After the landmark Supreme Court Decision June 28, opinions of the Court’s 5-4 ruling pretty much came down on two disparate sides:
Either, “Whatever the politics, today’s decision was a victory for people all over this country,” (President Barack Obama, speaking on national television from the White House), or, “If we want to get rid of ObamaCare, we’re going to have replace President Obama,” (Mitt Romney, Republican Presidential candidate, who vows, should he win in November, to repeal the law).
Other hot-button issues for Minnesotans—certainly for GLBT citizens—are the amendment to make same-sex marriages illegal in this state, and proposed voter IDs.

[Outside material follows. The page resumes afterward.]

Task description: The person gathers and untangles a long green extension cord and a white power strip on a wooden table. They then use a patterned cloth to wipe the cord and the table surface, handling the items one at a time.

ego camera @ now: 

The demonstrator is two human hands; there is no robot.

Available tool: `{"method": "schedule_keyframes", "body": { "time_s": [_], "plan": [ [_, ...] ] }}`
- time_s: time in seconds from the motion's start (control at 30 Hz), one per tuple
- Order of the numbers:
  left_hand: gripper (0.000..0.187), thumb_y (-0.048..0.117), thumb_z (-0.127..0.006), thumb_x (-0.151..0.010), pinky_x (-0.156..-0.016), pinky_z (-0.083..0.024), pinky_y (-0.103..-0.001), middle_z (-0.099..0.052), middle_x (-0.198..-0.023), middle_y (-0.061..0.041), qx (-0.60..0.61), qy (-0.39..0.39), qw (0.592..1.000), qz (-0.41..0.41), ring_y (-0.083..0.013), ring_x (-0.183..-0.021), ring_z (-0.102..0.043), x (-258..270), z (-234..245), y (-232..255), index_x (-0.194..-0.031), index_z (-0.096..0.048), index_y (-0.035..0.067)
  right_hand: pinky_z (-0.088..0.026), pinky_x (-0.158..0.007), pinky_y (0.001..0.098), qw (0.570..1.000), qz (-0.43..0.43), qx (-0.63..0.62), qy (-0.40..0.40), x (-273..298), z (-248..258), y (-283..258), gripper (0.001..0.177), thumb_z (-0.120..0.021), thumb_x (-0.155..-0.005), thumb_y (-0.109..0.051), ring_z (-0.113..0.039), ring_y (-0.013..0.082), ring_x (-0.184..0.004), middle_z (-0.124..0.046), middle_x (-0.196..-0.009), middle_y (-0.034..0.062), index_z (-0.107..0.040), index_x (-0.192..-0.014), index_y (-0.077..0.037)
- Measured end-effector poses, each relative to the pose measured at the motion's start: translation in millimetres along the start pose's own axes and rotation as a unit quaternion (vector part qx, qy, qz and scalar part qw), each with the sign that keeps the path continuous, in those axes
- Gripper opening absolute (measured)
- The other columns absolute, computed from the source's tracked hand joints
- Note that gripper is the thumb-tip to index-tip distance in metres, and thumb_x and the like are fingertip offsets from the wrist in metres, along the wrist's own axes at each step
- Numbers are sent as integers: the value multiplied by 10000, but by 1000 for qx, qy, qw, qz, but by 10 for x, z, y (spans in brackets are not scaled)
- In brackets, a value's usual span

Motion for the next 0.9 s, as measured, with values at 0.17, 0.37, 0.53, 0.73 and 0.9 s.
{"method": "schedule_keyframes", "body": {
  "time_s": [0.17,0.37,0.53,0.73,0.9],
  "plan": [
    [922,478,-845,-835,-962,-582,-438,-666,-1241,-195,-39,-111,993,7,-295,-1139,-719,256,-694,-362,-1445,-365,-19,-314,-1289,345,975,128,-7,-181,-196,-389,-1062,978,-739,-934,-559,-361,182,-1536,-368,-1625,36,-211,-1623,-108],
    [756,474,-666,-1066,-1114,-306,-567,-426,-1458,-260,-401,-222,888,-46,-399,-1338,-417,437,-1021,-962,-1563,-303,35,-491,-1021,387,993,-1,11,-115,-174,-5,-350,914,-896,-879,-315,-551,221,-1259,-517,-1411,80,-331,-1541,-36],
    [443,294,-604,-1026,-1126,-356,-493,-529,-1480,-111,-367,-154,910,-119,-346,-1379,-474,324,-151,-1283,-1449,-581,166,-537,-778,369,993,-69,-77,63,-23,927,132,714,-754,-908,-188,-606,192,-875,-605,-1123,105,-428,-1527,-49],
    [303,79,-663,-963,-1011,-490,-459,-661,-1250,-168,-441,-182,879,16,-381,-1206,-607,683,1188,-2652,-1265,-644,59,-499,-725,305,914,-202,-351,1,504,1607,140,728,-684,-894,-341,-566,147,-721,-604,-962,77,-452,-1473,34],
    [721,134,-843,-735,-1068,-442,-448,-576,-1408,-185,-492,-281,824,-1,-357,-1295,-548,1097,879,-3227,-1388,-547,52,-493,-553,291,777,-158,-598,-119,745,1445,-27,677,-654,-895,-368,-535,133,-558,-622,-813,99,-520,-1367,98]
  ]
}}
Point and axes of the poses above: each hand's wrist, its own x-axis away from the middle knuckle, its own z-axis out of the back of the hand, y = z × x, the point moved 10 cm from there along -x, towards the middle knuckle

Of course, there are already laws on the books prohibiting same-sex marriages, but to reinforce discrimination into our state constitution would be a black mark on Minnesota.
Pride has joyously come and gone, and tens of thousands attended: gays, lesbians, bisexual, trans, questioning, allies—the whole spectrum—those participating in the parade (including Governor Mark Dayton and Minneapolis Mayor R.T. Rybak, borne on a motorcycle holding a “Vote NO” Minnesotans United for All Families sign), and those enjoying the crush in Loring Park. But the question is, what percentage of the thousands will actually go to the polls and vote? Donations are great—and needed—but voters in the booths are what will determine the outcome.

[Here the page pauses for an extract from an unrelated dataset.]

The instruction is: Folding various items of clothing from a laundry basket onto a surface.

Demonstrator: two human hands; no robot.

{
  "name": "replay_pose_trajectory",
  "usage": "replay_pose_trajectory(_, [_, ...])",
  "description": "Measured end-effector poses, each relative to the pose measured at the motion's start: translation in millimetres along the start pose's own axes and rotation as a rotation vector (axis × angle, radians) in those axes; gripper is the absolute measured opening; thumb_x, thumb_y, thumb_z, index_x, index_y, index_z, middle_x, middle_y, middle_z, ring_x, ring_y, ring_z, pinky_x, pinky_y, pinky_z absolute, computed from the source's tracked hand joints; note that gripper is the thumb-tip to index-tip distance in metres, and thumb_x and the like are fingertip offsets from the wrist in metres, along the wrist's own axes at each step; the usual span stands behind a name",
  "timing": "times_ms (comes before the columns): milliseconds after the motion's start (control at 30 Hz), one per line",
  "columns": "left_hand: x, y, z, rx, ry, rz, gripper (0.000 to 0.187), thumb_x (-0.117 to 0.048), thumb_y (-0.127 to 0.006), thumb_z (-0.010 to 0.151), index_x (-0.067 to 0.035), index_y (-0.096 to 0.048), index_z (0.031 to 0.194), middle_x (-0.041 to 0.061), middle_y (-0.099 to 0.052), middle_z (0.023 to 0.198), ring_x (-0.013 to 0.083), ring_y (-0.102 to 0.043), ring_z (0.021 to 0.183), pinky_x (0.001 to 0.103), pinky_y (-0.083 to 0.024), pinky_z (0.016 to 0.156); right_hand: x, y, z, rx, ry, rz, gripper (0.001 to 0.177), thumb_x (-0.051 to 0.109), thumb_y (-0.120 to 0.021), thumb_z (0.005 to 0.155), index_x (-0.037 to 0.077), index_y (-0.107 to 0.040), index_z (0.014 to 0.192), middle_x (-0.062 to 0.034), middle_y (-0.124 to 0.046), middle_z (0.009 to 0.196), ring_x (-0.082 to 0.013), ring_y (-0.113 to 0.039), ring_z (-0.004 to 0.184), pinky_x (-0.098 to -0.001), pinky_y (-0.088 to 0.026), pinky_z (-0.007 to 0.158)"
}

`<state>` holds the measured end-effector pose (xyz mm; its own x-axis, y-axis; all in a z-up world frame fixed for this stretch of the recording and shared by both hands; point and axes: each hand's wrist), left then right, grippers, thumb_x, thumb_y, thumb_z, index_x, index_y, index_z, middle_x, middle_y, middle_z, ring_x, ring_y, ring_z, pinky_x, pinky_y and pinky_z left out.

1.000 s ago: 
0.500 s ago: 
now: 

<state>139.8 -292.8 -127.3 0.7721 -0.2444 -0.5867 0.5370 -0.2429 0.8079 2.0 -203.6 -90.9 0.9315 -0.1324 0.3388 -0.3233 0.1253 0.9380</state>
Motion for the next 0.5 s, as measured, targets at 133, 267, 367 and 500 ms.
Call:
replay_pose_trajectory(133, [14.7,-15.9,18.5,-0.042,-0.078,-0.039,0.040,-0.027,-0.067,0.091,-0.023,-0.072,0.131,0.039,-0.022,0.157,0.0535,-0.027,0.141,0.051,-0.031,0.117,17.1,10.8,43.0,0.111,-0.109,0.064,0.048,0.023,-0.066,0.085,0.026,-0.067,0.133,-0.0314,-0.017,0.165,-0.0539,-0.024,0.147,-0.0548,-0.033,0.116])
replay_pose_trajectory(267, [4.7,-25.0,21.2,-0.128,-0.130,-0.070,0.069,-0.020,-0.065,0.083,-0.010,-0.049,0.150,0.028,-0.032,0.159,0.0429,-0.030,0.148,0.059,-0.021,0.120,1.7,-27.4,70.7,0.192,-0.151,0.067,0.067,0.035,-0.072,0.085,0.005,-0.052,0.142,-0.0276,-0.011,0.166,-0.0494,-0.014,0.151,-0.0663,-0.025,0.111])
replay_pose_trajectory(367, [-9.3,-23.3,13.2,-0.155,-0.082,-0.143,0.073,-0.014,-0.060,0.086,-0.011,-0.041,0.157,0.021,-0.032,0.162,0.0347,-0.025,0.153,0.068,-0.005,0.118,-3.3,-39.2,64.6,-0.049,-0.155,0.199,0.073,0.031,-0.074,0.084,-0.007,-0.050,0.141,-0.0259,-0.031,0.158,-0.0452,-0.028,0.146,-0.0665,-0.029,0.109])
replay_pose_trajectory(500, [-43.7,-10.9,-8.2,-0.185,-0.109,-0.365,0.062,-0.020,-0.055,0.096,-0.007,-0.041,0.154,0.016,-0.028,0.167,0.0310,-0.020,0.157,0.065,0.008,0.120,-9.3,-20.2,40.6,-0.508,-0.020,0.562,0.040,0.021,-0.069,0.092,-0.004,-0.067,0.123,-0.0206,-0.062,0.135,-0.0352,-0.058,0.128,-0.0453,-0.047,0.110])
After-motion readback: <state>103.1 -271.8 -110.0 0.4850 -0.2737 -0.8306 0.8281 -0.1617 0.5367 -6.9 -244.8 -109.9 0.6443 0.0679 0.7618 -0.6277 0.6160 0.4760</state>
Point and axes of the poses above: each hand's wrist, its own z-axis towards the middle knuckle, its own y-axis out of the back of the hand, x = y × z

It’s clear that the upcoming election will have conflicting pulls and pushes for many individuals, ethnicities, religions, and parties. Some, for example, may want to nix voter ID cards for themselves, but may also want, because of religious or other personal beliefs, to prevent certain fellow citizens from marrying.

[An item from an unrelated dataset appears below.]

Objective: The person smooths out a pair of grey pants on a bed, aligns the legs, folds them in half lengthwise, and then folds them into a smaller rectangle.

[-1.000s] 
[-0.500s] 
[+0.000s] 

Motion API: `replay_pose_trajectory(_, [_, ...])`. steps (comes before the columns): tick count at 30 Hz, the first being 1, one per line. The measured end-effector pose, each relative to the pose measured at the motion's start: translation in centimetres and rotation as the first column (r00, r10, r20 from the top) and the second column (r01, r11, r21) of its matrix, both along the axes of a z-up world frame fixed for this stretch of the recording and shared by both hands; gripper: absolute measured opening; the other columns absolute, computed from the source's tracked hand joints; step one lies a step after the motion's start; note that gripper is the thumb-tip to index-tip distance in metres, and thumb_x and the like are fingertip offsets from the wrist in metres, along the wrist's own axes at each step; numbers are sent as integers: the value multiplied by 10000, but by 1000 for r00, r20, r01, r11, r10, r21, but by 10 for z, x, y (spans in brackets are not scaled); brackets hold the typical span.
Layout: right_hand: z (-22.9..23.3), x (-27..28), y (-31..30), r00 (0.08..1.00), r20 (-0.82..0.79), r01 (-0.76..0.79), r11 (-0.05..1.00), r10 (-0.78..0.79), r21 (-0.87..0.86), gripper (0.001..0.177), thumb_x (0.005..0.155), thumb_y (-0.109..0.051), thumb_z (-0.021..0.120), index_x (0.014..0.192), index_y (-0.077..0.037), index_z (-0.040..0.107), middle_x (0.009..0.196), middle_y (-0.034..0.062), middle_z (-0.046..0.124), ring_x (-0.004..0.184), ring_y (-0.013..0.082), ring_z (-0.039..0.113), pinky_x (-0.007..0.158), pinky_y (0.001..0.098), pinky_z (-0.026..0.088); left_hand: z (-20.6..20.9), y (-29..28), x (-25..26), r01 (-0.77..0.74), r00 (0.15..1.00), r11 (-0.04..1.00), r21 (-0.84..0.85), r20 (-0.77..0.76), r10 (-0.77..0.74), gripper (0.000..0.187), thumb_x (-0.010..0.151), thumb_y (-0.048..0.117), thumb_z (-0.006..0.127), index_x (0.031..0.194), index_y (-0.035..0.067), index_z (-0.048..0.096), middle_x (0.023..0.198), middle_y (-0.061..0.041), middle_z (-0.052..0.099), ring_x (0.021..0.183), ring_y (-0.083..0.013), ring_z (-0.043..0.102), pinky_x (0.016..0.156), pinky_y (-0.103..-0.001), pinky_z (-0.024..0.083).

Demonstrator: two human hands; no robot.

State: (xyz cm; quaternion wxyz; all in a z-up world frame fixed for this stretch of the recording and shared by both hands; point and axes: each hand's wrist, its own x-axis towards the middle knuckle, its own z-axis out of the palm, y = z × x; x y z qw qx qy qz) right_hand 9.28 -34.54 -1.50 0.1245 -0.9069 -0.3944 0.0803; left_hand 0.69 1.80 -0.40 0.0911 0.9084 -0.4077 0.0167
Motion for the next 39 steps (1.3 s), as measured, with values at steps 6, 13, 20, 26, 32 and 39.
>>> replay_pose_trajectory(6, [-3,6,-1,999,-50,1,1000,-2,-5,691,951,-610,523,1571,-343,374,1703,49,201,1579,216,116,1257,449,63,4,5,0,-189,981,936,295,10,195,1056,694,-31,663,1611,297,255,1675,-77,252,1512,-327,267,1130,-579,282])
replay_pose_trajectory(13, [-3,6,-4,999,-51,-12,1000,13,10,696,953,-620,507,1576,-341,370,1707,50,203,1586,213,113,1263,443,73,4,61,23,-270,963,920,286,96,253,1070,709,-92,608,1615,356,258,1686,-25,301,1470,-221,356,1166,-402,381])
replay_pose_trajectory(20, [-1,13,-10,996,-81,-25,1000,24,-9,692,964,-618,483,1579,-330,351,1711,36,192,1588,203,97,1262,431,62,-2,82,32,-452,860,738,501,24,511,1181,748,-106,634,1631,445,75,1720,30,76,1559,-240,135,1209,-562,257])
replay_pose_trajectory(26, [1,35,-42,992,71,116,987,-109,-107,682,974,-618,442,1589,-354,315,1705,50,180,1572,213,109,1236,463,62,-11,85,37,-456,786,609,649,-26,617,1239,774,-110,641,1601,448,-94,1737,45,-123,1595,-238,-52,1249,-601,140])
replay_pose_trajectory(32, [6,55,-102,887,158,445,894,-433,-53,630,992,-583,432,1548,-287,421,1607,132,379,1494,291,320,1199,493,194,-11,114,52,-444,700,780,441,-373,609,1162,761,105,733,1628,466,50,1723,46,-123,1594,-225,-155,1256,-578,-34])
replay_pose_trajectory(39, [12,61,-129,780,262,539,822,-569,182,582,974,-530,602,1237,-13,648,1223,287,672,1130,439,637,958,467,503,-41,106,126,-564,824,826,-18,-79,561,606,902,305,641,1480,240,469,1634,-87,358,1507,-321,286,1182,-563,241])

Gays and lesbians already can’t marry in Minnesota, and the coming vote won’t change that. What a yes vote will do, is open the door for future and ever more discriminatory constitutional amendments affecting larger and larger segments of Minnesota citizens.
Before casting a vote to change the state constitution to alienate a fair percentage of individuals who constitute family, friends, and coworkers, it would be wise to check and see what laws and restrictions might next target your own Achilles heel.
There is no neat, snappy ending to this piece: that will be a much more complex sentence, authored for posterity by voters on November 6.